Task.
Return the data below, unchanged.

Collected data.
· · · · · · ·
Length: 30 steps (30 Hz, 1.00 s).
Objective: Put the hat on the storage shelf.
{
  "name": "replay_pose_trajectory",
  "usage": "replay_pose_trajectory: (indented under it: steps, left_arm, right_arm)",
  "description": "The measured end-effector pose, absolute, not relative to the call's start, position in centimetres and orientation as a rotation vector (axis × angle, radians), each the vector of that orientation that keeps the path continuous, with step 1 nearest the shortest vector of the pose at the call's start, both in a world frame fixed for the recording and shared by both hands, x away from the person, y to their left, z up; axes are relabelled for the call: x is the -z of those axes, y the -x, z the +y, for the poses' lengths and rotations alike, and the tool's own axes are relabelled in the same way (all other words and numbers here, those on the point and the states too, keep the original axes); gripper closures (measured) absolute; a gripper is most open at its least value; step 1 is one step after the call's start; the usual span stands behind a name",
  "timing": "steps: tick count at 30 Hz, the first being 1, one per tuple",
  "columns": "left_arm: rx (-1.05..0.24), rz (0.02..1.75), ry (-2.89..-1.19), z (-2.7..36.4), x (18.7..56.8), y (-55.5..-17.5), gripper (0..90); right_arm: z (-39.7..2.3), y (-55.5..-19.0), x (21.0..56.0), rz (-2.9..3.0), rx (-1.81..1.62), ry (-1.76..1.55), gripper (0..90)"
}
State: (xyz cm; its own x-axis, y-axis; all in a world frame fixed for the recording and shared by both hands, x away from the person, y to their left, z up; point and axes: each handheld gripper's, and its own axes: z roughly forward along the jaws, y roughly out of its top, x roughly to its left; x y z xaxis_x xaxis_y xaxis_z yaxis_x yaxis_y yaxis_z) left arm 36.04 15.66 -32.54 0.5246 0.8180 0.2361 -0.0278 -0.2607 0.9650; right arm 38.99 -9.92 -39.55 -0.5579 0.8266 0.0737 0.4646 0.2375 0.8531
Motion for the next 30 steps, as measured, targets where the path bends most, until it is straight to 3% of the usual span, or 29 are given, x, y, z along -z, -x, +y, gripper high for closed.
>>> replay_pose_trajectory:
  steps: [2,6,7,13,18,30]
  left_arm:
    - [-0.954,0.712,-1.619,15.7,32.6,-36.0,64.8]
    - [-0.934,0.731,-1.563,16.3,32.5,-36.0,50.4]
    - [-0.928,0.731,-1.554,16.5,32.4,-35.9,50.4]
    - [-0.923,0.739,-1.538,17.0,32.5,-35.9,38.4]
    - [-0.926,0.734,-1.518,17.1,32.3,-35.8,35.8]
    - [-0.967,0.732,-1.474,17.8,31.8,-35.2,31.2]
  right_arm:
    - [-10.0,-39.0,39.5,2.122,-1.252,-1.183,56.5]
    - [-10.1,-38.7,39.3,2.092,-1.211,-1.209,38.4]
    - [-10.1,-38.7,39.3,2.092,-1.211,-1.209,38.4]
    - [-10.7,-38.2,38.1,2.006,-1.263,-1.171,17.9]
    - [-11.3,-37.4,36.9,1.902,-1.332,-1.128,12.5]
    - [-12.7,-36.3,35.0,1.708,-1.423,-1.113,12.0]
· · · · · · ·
Result of this exercise.
Length: 30 steps (30 Hz, 1.00 s).
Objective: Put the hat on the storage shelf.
{
  "name": "replay_pose_trajectory",
  "usage": "replay_pose_trajectory: (indented under it: steps, left_arm, right_arm)",
  "description": "The measured end-effector pose, absolute, not relative to the call's start, position in centimetres and orientation as a rotation vector (axis × angle, radians), each the vector of that orientation that keeps the path continuous, with step 1 nearest the shortest vector of the pose at the call's start, both in a world frame fixed for the recording and shared by both hands, x away from the person, y to their left, z up; axes are relabelled for the call: x is the -z of those axes, y the -x, z the +y, for the poses' lengths and rotations alike, and the tool's own axes are relabelled in the same way (all other words and numbers here, those on the point and the states too, keep the original axes); gripper closures (measured) absolute; a gripper is most open at its least value; step 1 is one step after the call's start; the usual span stands behind a name",
  "timing": "steps: tick count at 30 Hz, the first being 1, one per tuple",
  "columns": "left_arm: rx (-1.05..0.24), rz (0.02..1.75), ry (-2.89..-1.19), z (-2.7..36.4), x (18.7..56.8), y (-55.5..-17.5), gripper (0..90); right_arm: z (-39.7..2.3), y (-55.5..-19.0), x (21.0..56.0), rz (-2.9..3.0), rx (-1.81..1.62), ry (-1.76..1.55), gripper (0..90)"
}
State: (xyz cm; its own x-axis, y-axis; all in a world frame fixed for the recording and shared by both hands, x away from the person, y to their left, z up; point and axes: each handheld gripper's, and its own axes: z roughly forward along the jaws, y roughly out of its top, x roughly to its left; x y z xaxis_x xaxis_y xaxis_z yaxis_x yaxis_y yaxis_z) left arm 36.04 15.66 -32.54 0.5246 0.8180 0.2361 -0.0278 -0.2607 0.9650; right arm 38.99 -9.92 -39.55 -0.5579 0.8266 0.0737 0.4646 0.2375 0.8531
Motion for the next 30 steps, as measured, targets where the path bends most, until it is straight to 3% of the usual span, or 29 are given, x, y, z along -z, -x, +y, gripper high for closed.
>>> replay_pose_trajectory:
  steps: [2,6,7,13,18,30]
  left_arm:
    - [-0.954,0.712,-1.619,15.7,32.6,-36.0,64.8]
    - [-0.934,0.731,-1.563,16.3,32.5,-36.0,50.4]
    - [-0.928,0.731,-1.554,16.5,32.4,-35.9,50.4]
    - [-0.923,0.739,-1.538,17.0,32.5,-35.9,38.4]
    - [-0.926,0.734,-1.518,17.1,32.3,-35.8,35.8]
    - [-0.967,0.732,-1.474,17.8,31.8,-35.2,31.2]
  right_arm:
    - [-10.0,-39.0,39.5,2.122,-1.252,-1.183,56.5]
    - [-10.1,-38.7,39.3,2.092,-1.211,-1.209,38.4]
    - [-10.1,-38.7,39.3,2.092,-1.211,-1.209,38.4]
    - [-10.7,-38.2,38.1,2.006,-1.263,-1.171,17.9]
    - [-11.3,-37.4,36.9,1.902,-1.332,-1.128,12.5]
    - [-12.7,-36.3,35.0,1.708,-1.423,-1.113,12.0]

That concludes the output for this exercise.